Arda: Nedense hepimizin diğer herkesi eleştirirken kendi yaptığımız tüketimi ulvi bir amaca giderken oluşan “Collateral Damage” olarak görmek gibi bir huyumuz var. Yine de şu bir gerçek; korporatizmin en iyi becerdiği şey, şirketlerin ve endüstrileşmenin sonuçlarından ve dertlerinden tüm toplumun sorumlu olduğuna inandırmak. Kaynakların kirlenmesinden ve tükenmesinden çoğunlukla bireylerin değil dev şirketlerin sorumlu olduğunu, esas savaşın onlara karşı verilmesi gerektiğini anladığımızda bir şeyler değişecek. 

Ekran kartımın tükettiği 170W elektriğe karşı görgüsüz, saygısız bir zenginin 1000 beygir gücünde yatıyla denizde parti vermesi aynı şey değil. Özellikle plastik sanatların çevre konusunda söyleyebileceği anlamlı ve hedefe yönelik bir söz olduğuna da inanmakta güçlük çekiyorum. Çünkü sanat dünyasını bu yatlarla gezen insanlar yönetiyor çoğunlukla. Hepimiz onların izin verdiği ölçüde çevreci ya da aktivistiz.

Contemporary İstanbul’un 16. edisyonunda ha:ar olarak hem sanatçılar hem de sanatseverler tarafından büyük bir ilgi gördüğünüzü gözlemleme fırsatım oldu. CI’16 sizin açınızdan nasıl bir deneyimdi?

Hande: Bizim için Venedik’ten sonra şehrin tarihi dokusuyla iç içe ve Haliç’e nazır bir sergileme yapmak büyüleyici oldu. Geçmişten bir sahnenin dekoru gibi olan Venedik şehri ile tarihi yapıların denize açılan devasa kapıları, camları sergiler sırasında nefis bir espas yaratıyor. Çağdaş eserler için de onları daha da öne çıkaran bir kontrast yaratıyor. CI’nın 16. edisyonu sayesinde bütün bunlara evimizde de sahip olduğumuzu hatırladık. Tarihi dokuyla yarattığımız kontrast eserlerin daha da öne çıkmasını sağladı. İzleyici açısından da sizin de gözlemlediğiniz gibi oldukça etkileyice bir deneyim oldu. Biz de çok memnun kaldık ve gelecek edisyonu heyecanla bekliyoruz.

Pulse: Electric Mannerism başlıklı seriniz, Contemporary İstanbul’un ardından yeni çalışmalar ile beraber JD Malat Gallery ile Londra’ya taşınıyor. Bu yeni macera hakkındaki hislerinizi bizlerle paylaşabilir misiniz?

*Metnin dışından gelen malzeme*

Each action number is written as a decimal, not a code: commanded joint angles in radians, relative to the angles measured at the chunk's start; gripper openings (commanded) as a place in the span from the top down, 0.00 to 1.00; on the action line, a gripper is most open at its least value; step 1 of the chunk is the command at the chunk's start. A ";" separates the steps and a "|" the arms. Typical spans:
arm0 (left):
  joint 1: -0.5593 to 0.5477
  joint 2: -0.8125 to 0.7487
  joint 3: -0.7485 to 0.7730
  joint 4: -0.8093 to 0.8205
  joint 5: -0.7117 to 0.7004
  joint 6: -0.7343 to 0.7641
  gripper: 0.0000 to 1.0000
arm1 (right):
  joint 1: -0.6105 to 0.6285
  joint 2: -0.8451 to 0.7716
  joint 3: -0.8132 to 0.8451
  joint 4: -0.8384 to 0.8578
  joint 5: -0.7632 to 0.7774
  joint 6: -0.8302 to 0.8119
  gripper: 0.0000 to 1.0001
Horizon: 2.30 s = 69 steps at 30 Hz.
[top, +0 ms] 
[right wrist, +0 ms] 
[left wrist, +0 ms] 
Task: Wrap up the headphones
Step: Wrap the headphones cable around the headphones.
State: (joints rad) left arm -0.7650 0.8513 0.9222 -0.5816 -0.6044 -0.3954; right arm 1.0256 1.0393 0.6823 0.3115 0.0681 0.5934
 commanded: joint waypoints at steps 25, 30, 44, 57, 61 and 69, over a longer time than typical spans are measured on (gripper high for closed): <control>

Hande: Londra, sanat dünyasındaki en önemli merkezlerden biri. Tabii ki heyecanımız çok başka. Bir yandan da sergiyle aynı isimli bir kitap çıkarmanın neşesini yaşıyoruz. Harika bir ekiple çalıştık. Süreyyya Evren, işlerimizle çok güzel konuşan nefis bir hipertext yazdı. 

Editörümüz Sena Danışman, az zamanda büyük işler başararak tertemiz bir yayın ortaya koydu. Naci Güneş Güven, ince dokunuşlarıyla çok keyif aldığımız bir tasarım yaptı. Naz Beşcan ise incelikli çevirisiyle özellikle Süreyyya’nın oyunbaz metinlerinin altından başarıyla kalktı. Hem serginin hem de bu kitabın izleyicilerle buluşacağı günü iple çekiyoruz.

Arda: Yaratıcı insanlar için en büyük handikap, hayal ettiği ile ortaya çıkan arasındaki uçurum bence. Aradaki farkın teknik yetersizliklerden maddi imkansızlıklara hatta tembelliğe ya da şanssızlığa kadar birçok sebebi var. Geçtiğimiz iki senede biz bu uçurumu nasıl aşarız diye düşündük. Sanırım bir noktaya kadar başarılı da olduk. Elbette hala bir sürü hayalimiz ve çok az kaynağımız var ama yılmıyoruz. Çünkü sonuçları gittiğimiz her yerde görmeye başladık. Londra bu yolda attığımız adımlardan birisi. Bu sefer tek başımıza değiliz tabii. Çok deneyimli ve profesyonel bir ekiple çalışıyoruz. Galeri, ilk kez dijital tabanlı işler sergilemesine rağmen hiç yabancılık çekmedik. Sergi bugün açılıyor. Sonucu hep beraber göreceğiz.